Popular: 1x16 All About Adam.
I have this theory about friendships: there comes a point in the course of a friendship where it turns into an all-or-nothing deal, at least if it’s a close friendship. There a limit of betrayal between children, but once you grow up, there’s so much more at stake. Boyfriends/girlfriends, secrets shared that may really do some damage – and at the same time, friendships become more important than ever, considering the already complicated and potentially damaging struggle of getting through school while figuring out yourself. All About Adam isn’t the strongest episode of this season, but it is an interesting one, because it introduces a narrative device with the frightening ability to find all the little soft spots, all the weaknesses, and use them to sow destruction. Even more interesting, it’s destruction for destruction’s sake. I couldn’t care less about Adam’s motives, and the episode doesn’t really give him enough space to make the viewers truly care about him, but it is endlessly fascinating to see the dark things that he brings to light, and, at the same time, the surprising and kind things that also come from reacting to him. In a way, he takes everybody apart, but in the end, most of the characters come out stronger – strong enough that previously broken relationships are mended.
Mysterious Adam (“That Guy From Prison Break”) comes out of nowhere and sneaks his way into everybody’s life. He finds Brooke watching, from the outside, as the cheerleaders practice without her (apparently Nicole has found a way back in), not really noticing that she is missing, she sees Carmen and Josh in early relationshippy bliss (so that happened). “It sucks feeling like you’re invisible”, says Brooke McQueen, and Adam pretends like he does understand (or does understand, but it doesn’t matter, understanding someone’s position because you’ve shared it once doesn’t automatically lead to empathy), and shares that he wants to become a cheerleader.

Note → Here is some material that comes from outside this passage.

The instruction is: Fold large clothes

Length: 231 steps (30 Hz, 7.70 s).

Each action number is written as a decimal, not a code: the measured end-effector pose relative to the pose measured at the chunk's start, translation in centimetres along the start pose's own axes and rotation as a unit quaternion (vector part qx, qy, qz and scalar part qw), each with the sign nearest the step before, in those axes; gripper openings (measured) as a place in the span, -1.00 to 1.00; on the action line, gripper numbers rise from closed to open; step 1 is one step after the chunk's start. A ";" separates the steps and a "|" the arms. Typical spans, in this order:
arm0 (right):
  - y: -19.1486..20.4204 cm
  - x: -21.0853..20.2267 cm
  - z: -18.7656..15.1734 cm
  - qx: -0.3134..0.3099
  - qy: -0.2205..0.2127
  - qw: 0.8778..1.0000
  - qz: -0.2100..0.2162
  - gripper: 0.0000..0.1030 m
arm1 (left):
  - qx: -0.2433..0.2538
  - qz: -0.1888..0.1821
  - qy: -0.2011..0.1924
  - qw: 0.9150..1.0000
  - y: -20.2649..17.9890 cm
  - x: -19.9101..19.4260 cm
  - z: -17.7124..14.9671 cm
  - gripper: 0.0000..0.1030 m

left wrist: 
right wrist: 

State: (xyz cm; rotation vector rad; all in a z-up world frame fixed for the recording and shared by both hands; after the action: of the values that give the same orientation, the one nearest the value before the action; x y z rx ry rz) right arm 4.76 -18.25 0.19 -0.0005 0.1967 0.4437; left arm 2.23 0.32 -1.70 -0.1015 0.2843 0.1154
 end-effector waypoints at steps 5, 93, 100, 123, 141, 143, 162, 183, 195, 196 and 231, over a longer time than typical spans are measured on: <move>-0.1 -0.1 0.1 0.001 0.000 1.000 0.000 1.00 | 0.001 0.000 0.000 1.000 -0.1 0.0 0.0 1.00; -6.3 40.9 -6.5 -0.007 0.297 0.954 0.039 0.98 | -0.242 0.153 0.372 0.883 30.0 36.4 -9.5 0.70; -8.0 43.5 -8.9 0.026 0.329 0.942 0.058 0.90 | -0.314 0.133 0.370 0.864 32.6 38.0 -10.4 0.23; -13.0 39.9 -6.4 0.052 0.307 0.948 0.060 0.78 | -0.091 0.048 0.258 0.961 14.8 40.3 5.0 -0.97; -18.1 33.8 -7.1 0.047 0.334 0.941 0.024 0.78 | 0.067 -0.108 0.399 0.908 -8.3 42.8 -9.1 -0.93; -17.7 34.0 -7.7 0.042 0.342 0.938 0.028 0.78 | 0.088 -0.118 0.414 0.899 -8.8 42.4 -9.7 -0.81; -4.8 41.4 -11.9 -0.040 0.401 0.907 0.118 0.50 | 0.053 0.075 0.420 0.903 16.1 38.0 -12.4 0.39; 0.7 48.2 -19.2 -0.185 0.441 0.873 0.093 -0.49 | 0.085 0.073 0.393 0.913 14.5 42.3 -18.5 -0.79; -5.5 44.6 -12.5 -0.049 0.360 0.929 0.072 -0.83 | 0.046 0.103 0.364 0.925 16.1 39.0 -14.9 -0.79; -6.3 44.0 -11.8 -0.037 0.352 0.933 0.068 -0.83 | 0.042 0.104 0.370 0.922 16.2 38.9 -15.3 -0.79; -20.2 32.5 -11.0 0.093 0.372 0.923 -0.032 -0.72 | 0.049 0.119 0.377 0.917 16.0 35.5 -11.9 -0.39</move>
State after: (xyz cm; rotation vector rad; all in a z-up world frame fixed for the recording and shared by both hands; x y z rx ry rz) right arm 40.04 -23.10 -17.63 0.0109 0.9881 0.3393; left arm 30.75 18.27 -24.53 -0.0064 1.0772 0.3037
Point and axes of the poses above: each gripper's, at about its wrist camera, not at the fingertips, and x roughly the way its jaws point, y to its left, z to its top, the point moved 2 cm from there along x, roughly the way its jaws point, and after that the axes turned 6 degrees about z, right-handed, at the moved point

Brooke supports him, but her position within the squad is precarious. Somehow, Nicole has slowly eased her way back up and is a serious contender in the race for shaping everybody else’s opinions. She points out that Brooke’s last cause went wrong when Carmen left the squad, so her instincts can’t be trusted.
But other things have changed as well. Brooke might have lost her predominant position in the squad, but at the same time, the feud with Sam is over, and it’s not too difficult to win her for the cause (after all, a boy in the cheerleading squad is exactly the kind of gender-binary questioning Sam is usually up to!). in the same vein of surprising new agenda setting, Brooke decides to follow Adam’s advice and become a model; she enters a contest and if she wins, she’ll “get to do a commercial for Chick Power Magazine with the girls from the US soccer team”, and get to go to NYC.
It becomes obvious that Adam’s agenda isn’t exactly helping Brooke when he also finds a way to insert himself into everybody else’s life, and changes his stories and his appearance accordingly. He is a supportive friend to Brooke; but to Nicole, he is an ally, someone as manipulative and power-hungry as she is (at her worst), promising her that he will get Brooke out of the way eventually, “which will leave Kennedy High’s Camelot wide open to her successor” (a couple of scenes later, he proves that he really has everybody figured out when he states in an interview with Sam that he “was raised by feminists”).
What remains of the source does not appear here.